Though I’d add some notes of my experience. Last year I did the SF by entering at Holland Lake and then down Gordon Cr but this year I decided to try Lodgepole Cr and over Youngs Pass. I’ll just go in logical order from trailhead to takeout.
First: No shade and very ashy. I found the pass to be completely burned (~95%) from the trailhead all the way to the South Fork (confluence of Danaher and Youngs.). There is very little shade and it was difficult to keep the ash and dust from covering everything in camp. So expect to put some effort into keeping cool and clean while not on the river.
Second: Blowdowns. After going over Youngs pass and descending past the cabin site (only the log foundation remains) there was a section of blowdowns that was limited to about a hundred yards. Not terribly hard to go around or climb over, which ever you choose.
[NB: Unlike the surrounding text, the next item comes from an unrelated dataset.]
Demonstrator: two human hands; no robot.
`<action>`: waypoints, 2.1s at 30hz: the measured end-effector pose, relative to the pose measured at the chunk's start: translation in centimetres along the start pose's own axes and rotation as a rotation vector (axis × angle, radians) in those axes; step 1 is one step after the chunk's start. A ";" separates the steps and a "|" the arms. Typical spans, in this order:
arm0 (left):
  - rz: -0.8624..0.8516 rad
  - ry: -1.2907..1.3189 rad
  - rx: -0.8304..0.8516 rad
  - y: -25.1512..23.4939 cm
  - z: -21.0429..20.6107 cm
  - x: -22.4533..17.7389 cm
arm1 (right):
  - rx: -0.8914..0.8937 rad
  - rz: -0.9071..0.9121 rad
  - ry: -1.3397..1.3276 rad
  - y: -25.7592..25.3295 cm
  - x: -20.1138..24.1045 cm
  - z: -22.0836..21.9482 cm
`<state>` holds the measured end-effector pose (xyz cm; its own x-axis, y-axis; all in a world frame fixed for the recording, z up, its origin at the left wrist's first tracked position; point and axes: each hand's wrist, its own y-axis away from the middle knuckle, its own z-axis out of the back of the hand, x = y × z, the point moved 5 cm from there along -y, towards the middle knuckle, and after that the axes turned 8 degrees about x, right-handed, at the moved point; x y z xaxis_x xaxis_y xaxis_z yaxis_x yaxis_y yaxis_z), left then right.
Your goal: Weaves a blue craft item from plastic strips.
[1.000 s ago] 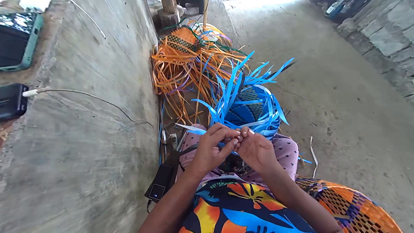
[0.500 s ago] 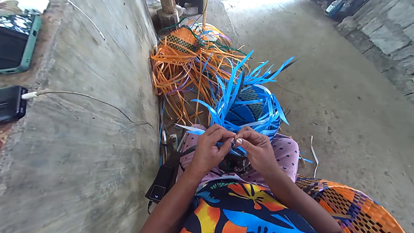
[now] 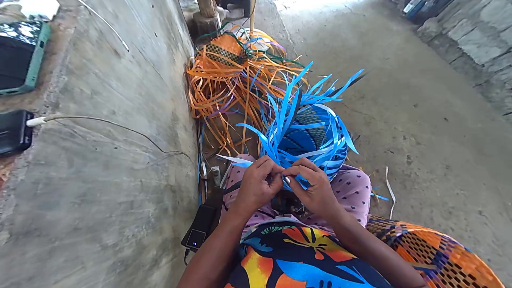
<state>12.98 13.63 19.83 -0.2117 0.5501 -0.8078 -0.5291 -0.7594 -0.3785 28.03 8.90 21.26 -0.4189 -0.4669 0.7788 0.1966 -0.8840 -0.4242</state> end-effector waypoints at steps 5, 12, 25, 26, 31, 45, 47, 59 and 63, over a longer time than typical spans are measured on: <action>0.014 0.055 -0.037 -0.1 0.3 0.2 | 0.038 -0.032 -0.060 0.2 0.0 -0.3; 0.127 0.220 -0.113 -0.2 1.0 0.9 | 0.098 0.002 -0.102 0.4 0.1 -1.0; 0.150 0.703 -0.057 0.3 0.3 1.0 | 0.019 -0.301 -1.156 0.5 -1.2 -1.1; 0.145 0.701 -0.055 0.3 0.2 1.0 | 0.013 -0.307 -1.197 0.5 -1.2 -1.2; 0.120 0.705 -0.044 0.5 0.1 0.8 | 0.036 -0.307 -1.400 0.3 -1.4 -1.7; 0.106 1.738 -0.029 0.0 -1.1 0.7 | 0.008 -0.361 -1.640 -0.2 -2.1 -2.2; 0.119 1.766 -0.040 0.0 -1.0 0.9 | 0.011 -0.362 -1.639 -0.1 -2.3 -2.3; 0.091 1.824 -0.059 -0.5 -0.4 1.1 | 0.023 -0.373 -1.558 0.0 -2.9 -2.4; 0.056 1.585 0.028 0.2 -0.6 1.4 | 0.032 -0.344 -1.485 0.1 -2.8 -2.4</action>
<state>13.11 14.08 18.36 0.7954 -0.3955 -0.4592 -0.5687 -0.7490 -0.3400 27.05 10.17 17.91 0.7910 0.1712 0.5874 0.3051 -0.9425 -0.1361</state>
It looks massive but really it’s nothing.
Third: Log jams: Between Youngs Falls and the confluence of Youngs and Danaher there were about half dozen or so log jams. Between Y&D confluence and Big Prairie there were only two big log jams (a third one when the flow starts to drop). None of the log jams that I experience were in any kind of pinch spot that would require frantic evasive maneuvers. I should mention that I floated from the base of Youngs falls to the Mid-creek takeout.
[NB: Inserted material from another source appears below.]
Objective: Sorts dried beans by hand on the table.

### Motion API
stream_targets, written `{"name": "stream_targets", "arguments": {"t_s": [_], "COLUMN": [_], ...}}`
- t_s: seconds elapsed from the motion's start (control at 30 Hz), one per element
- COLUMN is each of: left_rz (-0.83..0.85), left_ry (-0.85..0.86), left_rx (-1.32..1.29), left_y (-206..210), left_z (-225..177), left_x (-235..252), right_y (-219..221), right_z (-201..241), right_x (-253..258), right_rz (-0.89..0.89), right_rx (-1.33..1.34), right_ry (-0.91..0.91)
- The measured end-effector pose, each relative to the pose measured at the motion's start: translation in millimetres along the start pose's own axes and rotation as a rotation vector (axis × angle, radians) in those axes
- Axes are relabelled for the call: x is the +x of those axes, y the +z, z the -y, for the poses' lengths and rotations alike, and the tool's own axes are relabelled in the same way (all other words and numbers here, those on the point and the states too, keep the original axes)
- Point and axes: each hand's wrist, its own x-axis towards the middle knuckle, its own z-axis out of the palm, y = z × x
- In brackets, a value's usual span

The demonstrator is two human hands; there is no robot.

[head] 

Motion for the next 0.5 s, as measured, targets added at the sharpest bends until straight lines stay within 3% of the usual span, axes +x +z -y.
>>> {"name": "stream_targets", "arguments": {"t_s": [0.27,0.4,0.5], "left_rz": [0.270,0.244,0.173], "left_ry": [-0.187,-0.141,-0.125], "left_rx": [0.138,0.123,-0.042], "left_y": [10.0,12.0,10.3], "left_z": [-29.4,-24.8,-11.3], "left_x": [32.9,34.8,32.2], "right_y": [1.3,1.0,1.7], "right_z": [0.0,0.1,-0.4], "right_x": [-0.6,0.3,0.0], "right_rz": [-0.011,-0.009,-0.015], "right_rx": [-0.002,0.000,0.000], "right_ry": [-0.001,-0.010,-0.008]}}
Fourth: I didn’t find any issues after Big Prairie.
Fifth: The Gorge. There is room to portage in the gorge before the foot/stock bridge at Meadow cr. but not after it. In low water (last year) it took me a whole day to float/portage the three miles to the packers roost (horse corral at Meadow cr.) and climb out, so I skipped it this year. (Honestly, the hydraulics were so powerful before I hit mid-creek this year that I wussed out by the time I got there.) Also, (west side only) there is no trail up from the river to the stock corral/parking area and it is a hell of a bushwhack through extremely thick growth up a very steep embankment. There is no rock climbing but you will be clawing your way from the rivers edge to the top, in growth that is so thick that you can’t see the ground under your feet. Also the river speeds up as you approach the last takeout spot and you cannot see the bridge until it’s too late, so you better dam well know your spot to get out.